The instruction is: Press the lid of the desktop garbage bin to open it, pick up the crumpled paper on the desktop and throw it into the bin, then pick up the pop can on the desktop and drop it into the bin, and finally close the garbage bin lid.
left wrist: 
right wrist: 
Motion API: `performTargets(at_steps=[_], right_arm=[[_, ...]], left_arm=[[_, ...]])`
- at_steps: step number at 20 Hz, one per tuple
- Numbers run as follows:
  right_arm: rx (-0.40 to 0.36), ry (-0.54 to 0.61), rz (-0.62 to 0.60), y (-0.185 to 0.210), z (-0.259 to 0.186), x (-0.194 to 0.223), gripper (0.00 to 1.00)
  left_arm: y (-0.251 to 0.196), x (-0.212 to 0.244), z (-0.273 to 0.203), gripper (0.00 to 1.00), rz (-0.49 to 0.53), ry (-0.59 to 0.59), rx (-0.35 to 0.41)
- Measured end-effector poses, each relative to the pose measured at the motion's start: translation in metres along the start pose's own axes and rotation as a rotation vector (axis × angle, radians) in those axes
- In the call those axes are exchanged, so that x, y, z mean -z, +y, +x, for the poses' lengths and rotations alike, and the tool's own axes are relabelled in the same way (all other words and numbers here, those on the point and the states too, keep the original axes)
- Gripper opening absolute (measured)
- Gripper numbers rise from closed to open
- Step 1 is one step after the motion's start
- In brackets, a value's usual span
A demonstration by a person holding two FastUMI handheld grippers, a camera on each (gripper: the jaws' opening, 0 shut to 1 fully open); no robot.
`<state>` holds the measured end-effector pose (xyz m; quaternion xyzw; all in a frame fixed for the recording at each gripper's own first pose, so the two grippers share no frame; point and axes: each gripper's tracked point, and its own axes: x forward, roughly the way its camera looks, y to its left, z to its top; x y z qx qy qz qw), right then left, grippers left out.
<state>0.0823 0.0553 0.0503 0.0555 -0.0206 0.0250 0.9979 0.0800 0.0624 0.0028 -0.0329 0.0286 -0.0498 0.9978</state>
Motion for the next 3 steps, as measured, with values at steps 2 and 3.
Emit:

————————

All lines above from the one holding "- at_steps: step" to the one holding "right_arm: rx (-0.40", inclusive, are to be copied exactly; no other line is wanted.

- at_steps: step number at 20 Hz, one per tuple
- Numbers run as follows:
  right_arm: rx (-0.40 to 0.36), ry (-0.54 to 0.61), rz (-0.62 to 0.60), y (-0.185 to 0.210), z (-0.259 to 0.186), x (-0.194 to 0.223), gripper (0.00 to 1.00)

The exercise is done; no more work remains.